Re: [Full-disclosure] Re: readdir_r considered harmful
>In practice, you're correct. In theory, however, consider the >following code >path. > > >> THREAD 1 THREAD 2 >> ---- >> DIR *d1 = opendir(dir1); >> DIR *d2 = opendir(dir2); >> dent1 = readdir(dir1); >> dent2 = readdir(dir2); >> use(dent1); >> > >In most implementations, dent1 != dent2. HOWEVER, there is no >guarantee that >they will not both point to the same statically allocated buffer, and >some >implementations may do so. For example, this is why ctime_r exists: >ctime >returns a pointer to a statically allocated buffer, and hence is not >thread >safe. The standard actually guarantees that the static storage is associated with the specific directory STREAM. So a system on which dent1 and dent2 point to the same buffer and reads from one stream affect the buffer returned by reads from another stream are not POSIX compliant. See: http://www.opengroup.org/onlinepubs/009695399/functions/readdir.html "The pointer returned by readdir() points to data which may be overwritten by another call to readdir() on the same directory stream.
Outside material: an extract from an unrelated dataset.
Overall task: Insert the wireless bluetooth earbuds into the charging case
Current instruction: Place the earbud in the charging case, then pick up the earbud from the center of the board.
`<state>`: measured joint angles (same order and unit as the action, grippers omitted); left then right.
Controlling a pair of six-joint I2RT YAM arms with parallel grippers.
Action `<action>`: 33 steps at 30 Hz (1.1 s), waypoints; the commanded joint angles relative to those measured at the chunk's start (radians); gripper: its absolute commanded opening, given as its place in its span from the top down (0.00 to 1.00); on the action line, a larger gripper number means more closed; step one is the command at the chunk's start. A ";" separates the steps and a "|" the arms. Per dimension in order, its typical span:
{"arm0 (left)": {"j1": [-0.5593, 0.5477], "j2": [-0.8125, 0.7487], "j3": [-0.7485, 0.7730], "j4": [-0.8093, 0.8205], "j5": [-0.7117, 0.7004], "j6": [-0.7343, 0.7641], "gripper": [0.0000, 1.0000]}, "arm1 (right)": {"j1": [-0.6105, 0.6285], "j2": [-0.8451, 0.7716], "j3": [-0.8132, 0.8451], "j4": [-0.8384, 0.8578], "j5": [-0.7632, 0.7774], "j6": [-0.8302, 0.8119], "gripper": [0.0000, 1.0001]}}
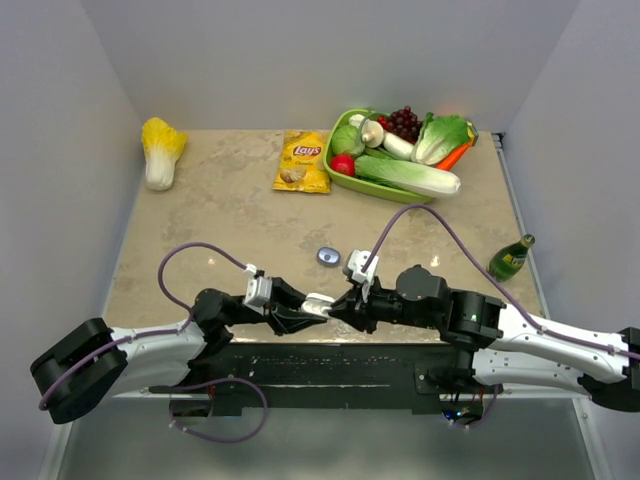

This data is not overwritten by another call to readdir() on a different directory stream." But is also goes on to say: "The readdir() function need not be reentrant. A function that is not required to be reentrant is not required to be thread-safe." which is the one thing I like POSIX to fix for thread safe implementations. Casper
Re: [Full-disclosure] Re: readdir_r considered harmful
[EMAIL PROTECTED] wrote: ... >Had they done so, we would never have had to use readdir_r() and progammers >would not have introduced bugs in the (mis)use of pathconf, over allocating, >etc. > >I would be interested in seeing any real-world use of readdir_r() in >a context where readdir_r() is required (multiple threads reading from >a single DIR *). > > Consider the following situation(I'm not sure if anyone actually does this): 1) You have a "spool" directory containing a large number of files, each which represents a task to process. 2) You have a number of worker threads. Each worker thread reads a file from the global DIR*, and then opens and reads the file for processing(and then loops on 2). Of course, you could always just put a mutex around every call to readdir(), and copy the filename somewhere safe, or you could invent a signalling system to ask one thread to do all the readdir()s. Whether this makes sense depends on how much of readdir_r has to be spent inside a global mutex/spinlock anyway, and how long the processing part takes compared with the readdir() part. Andrew
Re: [Full-disclosure] Re: readdir_r considered harmful
>On 11/6/05, [EMAIL PROTECTED] <[EMAIL PROTECTED]> wrote: >> I don't see how that is relevant; the typical use of readdir() is as follows: >> >> DIR *dirp = opendir(name); >> >> while ((dent = readdir(dirp)) != NULL) { >> ... >> } >> >> closedir(dirp); >> >> Nothing other threads do with readdir() on different dirp's will influence >> what "dent" points to. > >The issue is multiple threads using the same DIR. No, it isn't. I certainly limited the scope of my contribution to single threads reading from a DIR. All the 80-odd uses of readdir_r() in the Solaris core source code, all can (and should) be replaced with readdir(). All have a single thread reading and reusing the same "struct dirent", so readdir() could be used in POSIXly correct fashion if the following sentence in the open group's manual page was not present: "The readdir() function need not be reentrant. A function that is not required to be reentrant is not required to be thread-safe." I believe that this is an error in POSIX; when "threadedness" was added the manual page could have been changed to indicate that a single thread using the above idiom was safe. Had they done so, we would never have had to use readdir_r() and progammers would not have introduced bugs in the (mis)use of pathconf, over allocating, etc. I would be interested in seeing any real-world use of readdir_r() in a context where readdir_r() is required (multiple threads reading from a single DIR *). Casper
Re: [Full-disclosure] Re: readdir_r considered harmful
On 11/6/05, [EMAIL PROTECTED] <[EMAIL PROTECTED]> wrote: > I don't see how that is relevant; the typical use of readdir() is as follows: > > DIR *dirp = opendir(name); > > while ((dent = readdir(dirp)) != NULL) { > ... > } > > closedir(dirp); > > Nothing other threads do with readdir() on different dirp's will influence > what "dent" points to. The issue is multiple threads using the same DIR.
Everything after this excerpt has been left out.